This Week in Aspen History |

This Week in Aspen History

One b/w photograph of the stage stop/toll booth on Independence Pass, circa 1890. A caption under the photo reads "Toll-gate about one mile west of the village of Twin Lakes. Mrs. Rice (on right), collecting toll."
Aspen Historical Society/Courtesy photo

“Mr. and Mrs. Butler, Mr. Miller and others started out on Tuesday morning’s stage on their way to Leadville,” noted the Ashcroft Herald on February 3, 1883. “Doc Slagle accompanied the driver to aid in clearing the road of snow that the fierce wind had packed so tight and piled so high. The wind on the range was blowing fiercely and George Elrod had all he could do to keep his hat on his head and his hair from being rumpled. In the rear sat the three or four passengers with happy thoughts brightening their faces during the first of the journey, but as they neared the range snow drifts became denser and the journey slower.

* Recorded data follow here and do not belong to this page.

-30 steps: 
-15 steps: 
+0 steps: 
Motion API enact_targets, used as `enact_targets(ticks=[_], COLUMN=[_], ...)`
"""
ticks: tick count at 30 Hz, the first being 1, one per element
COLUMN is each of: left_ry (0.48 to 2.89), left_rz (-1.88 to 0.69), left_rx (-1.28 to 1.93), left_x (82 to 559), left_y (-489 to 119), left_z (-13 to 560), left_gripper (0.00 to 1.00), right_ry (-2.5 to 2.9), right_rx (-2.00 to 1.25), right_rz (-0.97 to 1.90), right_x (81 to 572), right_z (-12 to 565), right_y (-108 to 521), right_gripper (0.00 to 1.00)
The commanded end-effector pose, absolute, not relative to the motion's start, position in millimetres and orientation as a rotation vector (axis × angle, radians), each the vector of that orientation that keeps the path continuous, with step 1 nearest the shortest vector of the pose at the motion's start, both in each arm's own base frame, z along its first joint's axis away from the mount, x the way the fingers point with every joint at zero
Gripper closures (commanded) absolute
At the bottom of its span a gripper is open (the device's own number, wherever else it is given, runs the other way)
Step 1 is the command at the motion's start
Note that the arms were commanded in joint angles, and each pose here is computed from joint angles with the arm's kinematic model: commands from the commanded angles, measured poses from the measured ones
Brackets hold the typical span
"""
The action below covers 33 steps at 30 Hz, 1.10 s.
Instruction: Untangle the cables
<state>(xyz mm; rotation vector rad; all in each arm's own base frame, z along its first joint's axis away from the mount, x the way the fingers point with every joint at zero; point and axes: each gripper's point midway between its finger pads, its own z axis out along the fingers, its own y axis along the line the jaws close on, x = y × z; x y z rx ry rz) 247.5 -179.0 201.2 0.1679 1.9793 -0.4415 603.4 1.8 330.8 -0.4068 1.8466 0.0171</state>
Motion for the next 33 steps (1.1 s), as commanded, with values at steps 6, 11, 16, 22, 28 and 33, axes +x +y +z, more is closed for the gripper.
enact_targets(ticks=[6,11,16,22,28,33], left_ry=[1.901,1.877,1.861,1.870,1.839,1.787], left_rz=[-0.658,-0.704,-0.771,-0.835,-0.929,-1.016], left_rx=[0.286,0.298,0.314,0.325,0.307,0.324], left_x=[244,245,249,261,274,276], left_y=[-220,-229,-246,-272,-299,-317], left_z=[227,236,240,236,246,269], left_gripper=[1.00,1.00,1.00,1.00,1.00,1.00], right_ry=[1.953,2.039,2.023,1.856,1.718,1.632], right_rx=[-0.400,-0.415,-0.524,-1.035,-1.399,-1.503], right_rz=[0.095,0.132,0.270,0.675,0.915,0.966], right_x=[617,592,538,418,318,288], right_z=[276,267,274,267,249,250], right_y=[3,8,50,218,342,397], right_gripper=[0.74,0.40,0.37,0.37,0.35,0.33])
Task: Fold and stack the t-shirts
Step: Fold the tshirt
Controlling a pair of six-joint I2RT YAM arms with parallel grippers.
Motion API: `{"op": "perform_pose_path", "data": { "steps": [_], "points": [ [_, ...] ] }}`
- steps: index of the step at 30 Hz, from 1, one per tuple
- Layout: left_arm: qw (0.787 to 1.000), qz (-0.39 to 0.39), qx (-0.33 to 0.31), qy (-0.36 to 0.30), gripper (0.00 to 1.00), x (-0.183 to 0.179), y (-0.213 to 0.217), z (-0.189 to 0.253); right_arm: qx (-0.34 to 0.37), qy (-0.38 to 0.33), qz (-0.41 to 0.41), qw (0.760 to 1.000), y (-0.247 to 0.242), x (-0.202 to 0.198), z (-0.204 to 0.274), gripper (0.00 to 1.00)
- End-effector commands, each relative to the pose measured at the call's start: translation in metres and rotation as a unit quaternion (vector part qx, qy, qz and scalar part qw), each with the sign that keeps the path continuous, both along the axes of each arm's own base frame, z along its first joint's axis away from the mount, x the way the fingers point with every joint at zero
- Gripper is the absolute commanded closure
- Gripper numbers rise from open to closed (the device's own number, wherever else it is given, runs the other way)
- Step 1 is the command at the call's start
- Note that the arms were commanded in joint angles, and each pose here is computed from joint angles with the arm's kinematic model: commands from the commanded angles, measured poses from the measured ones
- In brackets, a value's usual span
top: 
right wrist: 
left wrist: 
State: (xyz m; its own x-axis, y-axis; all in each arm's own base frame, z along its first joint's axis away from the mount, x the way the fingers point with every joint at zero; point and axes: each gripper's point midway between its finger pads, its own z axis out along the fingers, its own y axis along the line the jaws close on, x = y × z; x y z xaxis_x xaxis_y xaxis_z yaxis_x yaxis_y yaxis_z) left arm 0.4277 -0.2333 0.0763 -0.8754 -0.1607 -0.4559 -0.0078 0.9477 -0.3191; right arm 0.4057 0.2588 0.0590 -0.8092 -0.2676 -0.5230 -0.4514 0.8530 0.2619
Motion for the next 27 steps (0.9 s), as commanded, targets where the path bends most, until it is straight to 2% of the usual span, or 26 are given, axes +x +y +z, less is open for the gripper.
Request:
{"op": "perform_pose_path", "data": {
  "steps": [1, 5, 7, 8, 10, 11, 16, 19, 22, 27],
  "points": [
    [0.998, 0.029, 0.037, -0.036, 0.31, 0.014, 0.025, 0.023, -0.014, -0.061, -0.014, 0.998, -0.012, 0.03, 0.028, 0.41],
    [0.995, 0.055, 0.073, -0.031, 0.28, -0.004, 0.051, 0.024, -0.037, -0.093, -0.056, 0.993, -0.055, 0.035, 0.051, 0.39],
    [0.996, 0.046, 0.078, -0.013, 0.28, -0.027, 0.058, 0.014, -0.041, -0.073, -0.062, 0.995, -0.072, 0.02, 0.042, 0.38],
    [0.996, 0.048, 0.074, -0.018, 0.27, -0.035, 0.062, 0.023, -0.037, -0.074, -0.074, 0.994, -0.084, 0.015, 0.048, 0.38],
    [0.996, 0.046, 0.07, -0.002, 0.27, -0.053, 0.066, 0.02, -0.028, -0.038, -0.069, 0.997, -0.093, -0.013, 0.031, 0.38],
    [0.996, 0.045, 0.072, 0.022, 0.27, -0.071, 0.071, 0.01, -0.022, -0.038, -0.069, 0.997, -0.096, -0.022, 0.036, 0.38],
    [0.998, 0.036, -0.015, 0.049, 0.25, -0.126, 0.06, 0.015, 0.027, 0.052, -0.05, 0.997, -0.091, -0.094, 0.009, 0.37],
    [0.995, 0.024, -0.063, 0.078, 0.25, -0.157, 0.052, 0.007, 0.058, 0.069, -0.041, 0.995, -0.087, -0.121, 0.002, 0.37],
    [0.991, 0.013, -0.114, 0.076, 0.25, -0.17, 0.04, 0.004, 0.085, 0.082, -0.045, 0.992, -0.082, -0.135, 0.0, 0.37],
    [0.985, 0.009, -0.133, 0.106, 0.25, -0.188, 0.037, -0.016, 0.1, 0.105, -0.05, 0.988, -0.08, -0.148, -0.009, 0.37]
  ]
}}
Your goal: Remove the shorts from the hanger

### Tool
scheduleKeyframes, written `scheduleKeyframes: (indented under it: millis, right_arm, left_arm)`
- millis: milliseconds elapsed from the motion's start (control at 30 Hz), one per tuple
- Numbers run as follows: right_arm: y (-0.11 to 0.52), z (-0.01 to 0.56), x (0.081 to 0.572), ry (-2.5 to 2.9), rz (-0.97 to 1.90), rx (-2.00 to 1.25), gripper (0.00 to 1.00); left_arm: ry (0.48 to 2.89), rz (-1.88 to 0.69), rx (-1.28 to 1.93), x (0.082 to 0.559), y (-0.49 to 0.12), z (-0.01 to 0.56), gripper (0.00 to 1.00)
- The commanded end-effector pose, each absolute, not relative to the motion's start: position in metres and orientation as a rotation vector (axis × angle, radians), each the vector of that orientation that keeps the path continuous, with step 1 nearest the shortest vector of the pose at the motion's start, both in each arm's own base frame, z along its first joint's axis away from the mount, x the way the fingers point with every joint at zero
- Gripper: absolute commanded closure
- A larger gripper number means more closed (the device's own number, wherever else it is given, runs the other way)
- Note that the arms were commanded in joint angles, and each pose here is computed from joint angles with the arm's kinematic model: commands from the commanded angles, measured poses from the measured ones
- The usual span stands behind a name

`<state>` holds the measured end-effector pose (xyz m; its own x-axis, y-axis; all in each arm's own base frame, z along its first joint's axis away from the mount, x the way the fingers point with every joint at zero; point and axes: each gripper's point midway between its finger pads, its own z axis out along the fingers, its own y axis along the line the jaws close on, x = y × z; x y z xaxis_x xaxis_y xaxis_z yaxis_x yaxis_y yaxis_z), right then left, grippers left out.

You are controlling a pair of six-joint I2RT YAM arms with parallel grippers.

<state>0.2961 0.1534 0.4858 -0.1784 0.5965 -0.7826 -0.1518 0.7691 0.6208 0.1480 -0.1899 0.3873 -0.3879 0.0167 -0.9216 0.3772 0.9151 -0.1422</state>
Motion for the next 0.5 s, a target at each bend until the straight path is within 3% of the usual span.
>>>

After a trying time it was found impossible to proceed, and the horses were taken out to break the road and to make an attempt to swap the mail bags at Independence, but as Elrod saw his leader go out of sight with the exception of his ears he called a halt, and a return journey was then made to the Lake House, where the hungry passengers sat down at 5 o’clock to the first meal since they left Aspen at 6 o’clock in the morning. On Wednesday morning, the stage returned to Aspen, and on Thursday it made the journey across the range.”